Mosca si schiera: “Amici leali di Teheran”
Nel pieno della crisi, arriva anche il segnale politico della Russia. Il presidente Vladimir Putin ha ribadito il sostegno a Teheran, definendo Mosca “un partner affidabile” e un “amico leale”. Il messaggio, inviato in occasione del Nowruz, rafforza l’asse tra i due Paesi in un momento di forte isolamento internazionale per l’Iran.
Nuovo scontro in Libano
Sul fronte militare, si registrano nuovi combattimenti nel sud del Libano. L’esercito israeliano (Idf) ha riferito di un’operazione terrestre contro Hezbollah, conclusa con l’uccisione di quattro combattenti. Secondo la ricostruzione, uno scontro diretto è stato seguito da raid aerei e colpi di carro armato contro postazioni ostili.

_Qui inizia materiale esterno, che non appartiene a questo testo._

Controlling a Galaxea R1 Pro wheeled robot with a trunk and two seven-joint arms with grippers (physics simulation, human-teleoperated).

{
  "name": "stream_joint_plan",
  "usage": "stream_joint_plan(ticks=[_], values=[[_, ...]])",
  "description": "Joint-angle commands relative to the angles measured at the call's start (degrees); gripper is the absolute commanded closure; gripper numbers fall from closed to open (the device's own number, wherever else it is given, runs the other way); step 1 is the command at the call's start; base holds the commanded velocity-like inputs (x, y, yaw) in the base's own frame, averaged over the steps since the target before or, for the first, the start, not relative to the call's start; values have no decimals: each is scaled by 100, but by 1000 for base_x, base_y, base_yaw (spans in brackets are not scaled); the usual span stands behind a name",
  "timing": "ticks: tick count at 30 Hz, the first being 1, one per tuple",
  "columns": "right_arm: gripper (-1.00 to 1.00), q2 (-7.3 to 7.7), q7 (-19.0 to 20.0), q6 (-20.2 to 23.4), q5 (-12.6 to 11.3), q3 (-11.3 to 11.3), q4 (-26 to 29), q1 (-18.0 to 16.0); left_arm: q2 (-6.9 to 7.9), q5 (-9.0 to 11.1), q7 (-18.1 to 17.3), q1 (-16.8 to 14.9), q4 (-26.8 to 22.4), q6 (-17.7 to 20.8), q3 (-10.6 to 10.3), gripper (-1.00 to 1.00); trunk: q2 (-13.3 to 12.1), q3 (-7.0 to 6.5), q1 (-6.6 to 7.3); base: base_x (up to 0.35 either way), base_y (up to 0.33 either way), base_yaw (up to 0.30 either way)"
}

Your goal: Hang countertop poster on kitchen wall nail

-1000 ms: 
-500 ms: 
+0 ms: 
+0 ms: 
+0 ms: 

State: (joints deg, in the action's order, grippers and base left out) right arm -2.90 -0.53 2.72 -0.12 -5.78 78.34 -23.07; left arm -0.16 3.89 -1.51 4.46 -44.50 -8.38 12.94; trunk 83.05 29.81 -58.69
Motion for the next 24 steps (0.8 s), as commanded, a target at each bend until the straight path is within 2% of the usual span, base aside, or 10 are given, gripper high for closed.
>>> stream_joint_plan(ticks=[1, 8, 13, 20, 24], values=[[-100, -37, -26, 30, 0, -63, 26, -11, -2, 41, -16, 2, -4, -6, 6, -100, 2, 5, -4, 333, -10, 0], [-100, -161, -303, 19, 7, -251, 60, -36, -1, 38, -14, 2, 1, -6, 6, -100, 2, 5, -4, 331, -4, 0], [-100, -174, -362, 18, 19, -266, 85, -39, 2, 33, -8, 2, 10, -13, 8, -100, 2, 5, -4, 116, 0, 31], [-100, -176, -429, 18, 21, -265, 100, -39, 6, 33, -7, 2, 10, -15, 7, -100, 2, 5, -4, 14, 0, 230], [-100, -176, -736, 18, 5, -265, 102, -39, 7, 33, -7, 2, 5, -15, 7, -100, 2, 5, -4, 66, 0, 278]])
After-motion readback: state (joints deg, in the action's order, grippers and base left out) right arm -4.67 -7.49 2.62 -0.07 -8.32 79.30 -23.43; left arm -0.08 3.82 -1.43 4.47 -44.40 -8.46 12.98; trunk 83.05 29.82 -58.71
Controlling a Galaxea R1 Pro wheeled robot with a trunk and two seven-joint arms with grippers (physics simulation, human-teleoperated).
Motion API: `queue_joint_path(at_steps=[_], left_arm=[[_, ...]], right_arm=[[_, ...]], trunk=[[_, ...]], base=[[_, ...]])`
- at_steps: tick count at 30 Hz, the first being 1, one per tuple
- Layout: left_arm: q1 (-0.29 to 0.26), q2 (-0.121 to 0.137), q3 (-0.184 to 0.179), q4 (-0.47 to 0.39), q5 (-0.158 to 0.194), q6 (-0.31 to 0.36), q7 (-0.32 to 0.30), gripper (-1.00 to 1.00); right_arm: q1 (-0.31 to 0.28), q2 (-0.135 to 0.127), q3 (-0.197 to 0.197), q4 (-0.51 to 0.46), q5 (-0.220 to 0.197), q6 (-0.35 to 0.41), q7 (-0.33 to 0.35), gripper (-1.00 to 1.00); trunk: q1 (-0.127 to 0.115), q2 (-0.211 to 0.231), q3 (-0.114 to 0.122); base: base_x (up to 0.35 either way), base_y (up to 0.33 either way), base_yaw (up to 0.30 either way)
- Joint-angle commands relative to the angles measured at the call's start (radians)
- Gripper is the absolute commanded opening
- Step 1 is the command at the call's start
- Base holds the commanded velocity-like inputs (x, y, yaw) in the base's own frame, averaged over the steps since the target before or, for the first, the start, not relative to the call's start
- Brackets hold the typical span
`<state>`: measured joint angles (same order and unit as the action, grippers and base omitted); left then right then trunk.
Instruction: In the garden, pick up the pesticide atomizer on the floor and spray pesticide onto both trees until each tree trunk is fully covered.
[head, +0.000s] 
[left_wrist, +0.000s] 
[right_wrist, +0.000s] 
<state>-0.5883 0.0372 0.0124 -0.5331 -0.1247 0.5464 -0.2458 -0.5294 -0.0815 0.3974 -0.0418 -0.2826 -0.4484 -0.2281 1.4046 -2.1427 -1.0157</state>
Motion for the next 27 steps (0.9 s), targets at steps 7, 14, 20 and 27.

Parallelamente, l’aviazione israeliana ha colpito obiettivi del gruppo sciita anche a Beirut, sulla base di informazioni di intelligence.
Un equilibrio sempre più fragile
L’intreccio tra energia, diplomazia e conflitto militare delinea uno scenario estremamente instabile. La decisione americana di immettere petrolio iraniano sul mercato rappresenta un tentativo di raffreddare almeno il fronte economico. Ma sul piano geopolitico, la distanza tra le parti resta ampia.
Con Hormuz sotto pressione, il Golfo in fibrillazione e nuovi scontri ai confini di Israele, il rischio è che le misure tampone sui mercati non bastino a contenere una crisi sempre più sistemica.